Data-Driven Analytics in the Industrial Internet or How To Destroy My Job

Data

The Industrial Internet is the third disruptive wave, after the Industrial and the Internet revolutions. It is transforming our industries, just like the Internet revolution transformed our commerce. In this new context, we face a combination of hyper-connected intelligent machines, interacting with other machines and people, and generating large amounts data that need to be analyzed by descriptive, predictive, and prescriptive models. As a result, we see the resurgence of analytics as a key differentiator for creating new services, the emergence of cloud computing as an enabling technology for service delivery, and the growth of crowdsourcing as a new phenomenon in which people play critical roles in creating information and shaping decisions in a variety of problems. We explore the intersection of these three concepts from the perspective of a machine-learning researcher and show how his job and roles have evolved over time.

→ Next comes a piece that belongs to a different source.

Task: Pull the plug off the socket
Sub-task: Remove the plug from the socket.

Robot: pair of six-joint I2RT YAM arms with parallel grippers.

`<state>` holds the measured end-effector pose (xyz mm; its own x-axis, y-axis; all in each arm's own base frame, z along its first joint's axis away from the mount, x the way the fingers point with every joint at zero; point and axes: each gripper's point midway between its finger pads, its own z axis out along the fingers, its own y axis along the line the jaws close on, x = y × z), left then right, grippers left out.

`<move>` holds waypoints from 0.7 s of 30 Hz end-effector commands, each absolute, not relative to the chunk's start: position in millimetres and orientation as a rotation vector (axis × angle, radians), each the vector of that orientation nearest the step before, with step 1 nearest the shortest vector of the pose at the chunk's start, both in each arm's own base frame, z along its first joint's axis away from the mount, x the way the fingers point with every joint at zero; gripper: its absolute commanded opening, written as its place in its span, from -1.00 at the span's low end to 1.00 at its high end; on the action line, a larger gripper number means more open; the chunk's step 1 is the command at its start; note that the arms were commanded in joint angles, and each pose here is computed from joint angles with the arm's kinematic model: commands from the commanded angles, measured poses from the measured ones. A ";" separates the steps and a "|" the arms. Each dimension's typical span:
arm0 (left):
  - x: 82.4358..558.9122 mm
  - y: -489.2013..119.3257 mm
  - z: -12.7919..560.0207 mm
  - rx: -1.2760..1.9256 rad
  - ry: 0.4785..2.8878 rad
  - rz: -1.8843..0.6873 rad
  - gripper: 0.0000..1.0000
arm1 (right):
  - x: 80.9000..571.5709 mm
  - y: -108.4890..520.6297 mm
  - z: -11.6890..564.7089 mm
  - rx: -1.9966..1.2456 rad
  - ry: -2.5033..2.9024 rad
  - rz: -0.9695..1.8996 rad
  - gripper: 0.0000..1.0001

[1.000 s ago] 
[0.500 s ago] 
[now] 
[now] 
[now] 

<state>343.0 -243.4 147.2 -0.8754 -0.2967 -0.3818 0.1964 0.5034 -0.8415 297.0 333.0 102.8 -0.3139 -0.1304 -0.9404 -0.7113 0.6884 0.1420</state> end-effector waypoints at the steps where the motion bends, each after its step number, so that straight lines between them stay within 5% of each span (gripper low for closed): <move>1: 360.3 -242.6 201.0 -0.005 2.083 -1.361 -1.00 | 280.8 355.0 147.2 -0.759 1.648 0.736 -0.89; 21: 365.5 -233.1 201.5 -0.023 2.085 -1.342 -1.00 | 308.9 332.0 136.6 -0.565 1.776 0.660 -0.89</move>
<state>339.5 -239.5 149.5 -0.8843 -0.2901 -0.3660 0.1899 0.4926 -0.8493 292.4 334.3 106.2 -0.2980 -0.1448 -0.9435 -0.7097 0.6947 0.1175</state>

In the past, analytic model creation was an artisanal process, as models were handcrafted by experienced, knowledgeable model-builders. More recently, the use of meta-heuristics, such as evolutionary algorithms, has provided us with limited levels of automation in model building and maintenance. In the future, we expect data-driven analytic models to become a commodity. We envision having access to a large number of data-driven models, obtained by a combination of crowdsourcing, cloud-based evolutionary algorithms, outsourcing, in-house development, and legacy models. In this context, the critical issue will be model ensemble selection and fusion, rather than model generation.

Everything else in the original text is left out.